= YOUR GOAL =
All pictures are to be skipped; retype only the lines from the top of the entries through the line with "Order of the", both included.

** Opening SOURCE DATA block **

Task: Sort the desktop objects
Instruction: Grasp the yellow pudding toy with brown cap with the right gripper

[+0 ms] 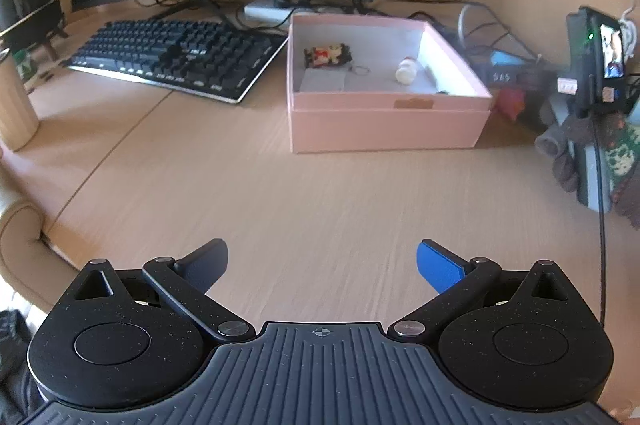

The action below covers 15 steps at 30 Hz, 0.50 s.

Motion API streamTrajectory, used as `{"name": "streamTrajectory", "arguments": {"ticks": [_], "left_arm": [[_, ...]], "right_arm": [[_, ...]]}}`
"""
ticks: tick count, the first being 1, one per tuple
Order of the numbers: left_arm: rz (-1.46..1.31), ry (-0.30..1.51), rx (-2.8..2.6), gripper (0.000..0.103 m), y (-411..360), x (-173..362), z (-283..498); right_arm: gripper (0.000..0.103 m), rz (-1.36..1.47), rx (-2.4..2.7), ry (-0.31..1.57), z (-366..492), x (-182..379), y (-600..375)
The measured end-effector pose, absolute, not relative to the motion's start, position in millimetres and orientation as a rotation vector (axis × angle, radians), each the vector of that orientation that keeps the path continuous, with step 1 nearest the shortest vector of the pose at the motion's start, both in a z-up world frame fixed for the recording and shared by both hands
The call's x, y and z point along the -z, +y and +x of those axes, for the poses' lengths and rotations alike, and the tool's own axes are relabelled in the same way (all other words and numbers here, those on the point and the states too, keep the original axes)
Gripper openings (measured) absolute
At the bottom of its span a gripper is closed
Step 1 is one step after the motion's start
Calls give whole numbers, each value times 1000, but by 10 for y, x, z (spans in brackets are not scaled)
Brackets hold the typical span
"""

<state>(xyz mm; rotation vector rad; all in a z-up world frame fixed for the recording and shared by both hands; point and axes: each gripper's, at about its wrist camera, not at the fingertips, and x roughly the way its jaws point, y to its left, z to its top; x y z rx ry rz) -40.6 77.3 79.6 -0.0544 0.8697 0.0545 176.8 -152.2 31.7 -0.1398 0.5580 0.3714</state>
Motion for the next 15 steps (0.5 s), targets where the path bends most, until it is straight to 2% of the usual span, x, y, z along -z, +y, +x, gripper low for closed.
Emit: {"name": "streamTrajectory", "arguments": {"ticks": [6, 8, 15], "left_arm": [[-47, 877, -50, 103, 751, -783, -371], [-41, 882, -40, 103, 735, -771, -348], [23, 895, 9, 103, 594, -667, -212]], "right_arm": [[46, -165, -417, 577, 1826, -268, -1500], [40, -169, -404, 596, 1836, -246, -1480], [40, -58, -373, 607, 1445, -447, -1627]]}}
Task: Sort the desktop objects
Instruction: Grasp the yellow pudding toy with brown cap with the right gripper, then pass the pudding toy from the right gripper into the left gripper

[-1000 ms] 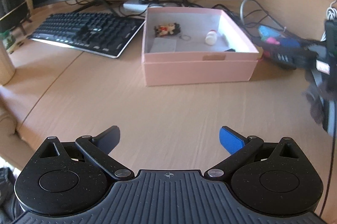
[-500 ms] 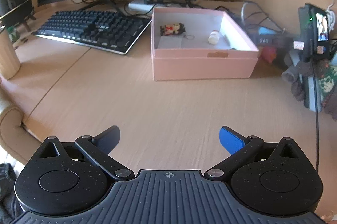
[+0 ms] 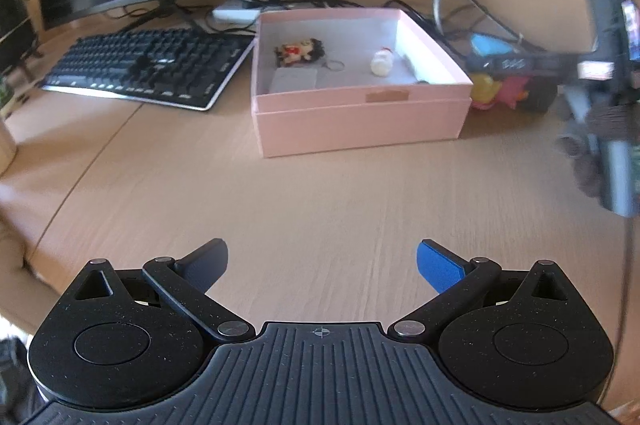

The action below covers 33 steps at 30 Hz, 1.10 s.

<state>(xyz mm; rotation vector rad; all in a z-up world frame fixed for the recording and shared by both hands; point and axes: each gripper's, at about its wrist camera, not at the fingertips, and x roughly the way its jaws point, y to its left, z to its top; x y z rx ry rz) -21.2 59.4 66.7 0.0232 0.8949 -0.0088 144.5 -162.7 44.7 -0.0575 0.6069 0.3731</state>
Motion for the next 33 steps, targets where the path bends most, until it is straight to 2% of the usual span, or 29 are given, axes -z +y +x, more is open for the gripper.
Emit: {"name": "streamTrajectory", "arguments": {"ticks": [7, 14, 17, 21, 28, 29, 32, 33], "left_arm": [[122, 909, 170, 103, 310, -504, -171], [142, 890, 255, 103, 209, -396, -178], [127, 879, 246, 103, 207, -382, -121], [94, 874, 256, 103, 185, -364, -50], [90, 819, 273, 103, -3, -347, 81], [91, 813, 268, 102, -20, -348, 91], [92, 803, 259, 95, -39, -358, 107], [96, 803, 255, 84, -44, -361, 111]], "right_arm": [[40, -73, -392, 653, 717, -649, -1603], [40, -103, -566, 685, 278, -689, -1181], [43, -115, -563, 659, 260, -766, -1098], [58, -153, -498, 622, 230, -851, -1288], [63, -139, -305, 633, 331, -897, -1750], [66, -138, -295, 625, 311, -909, -1790], [71, -153, -281, 605, 258, -922, -1856], [71, -159, -275, 601, 252, -916, -1867]]}}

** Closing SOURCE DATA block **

= COMPLETED EXERCISE =
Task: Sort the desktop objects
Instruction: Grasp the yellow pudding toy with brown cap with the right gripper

[+0 ms] 

The action below covers 15 steps at 30 Hz, 0.50 s.

Motion API streamTrajectory, used as `{"name": "streamTrajectory", "arguments": {"ticks": [_], "left_arm": [[_, ...]], "right_arm": [[_, ...]]}}`
"""
ticks: tick count, the first being 1, one per tuple
Order of the numbers: left_arm: rz (-1.46..1.31), ry (-0.30..1.51), rx (-2.8..2.6), gripper (0.000..0.103 m), y (-411..360), x (-173..362), z (-283..498); right_arm: gripper (0.000..0.103 m), rz (-1.36..1.47), rx (-2.4..2.7), ry (-0.31..1.57), z (-366..492), x (-182..379), y (-600..375)

That completes the answer to this exercise.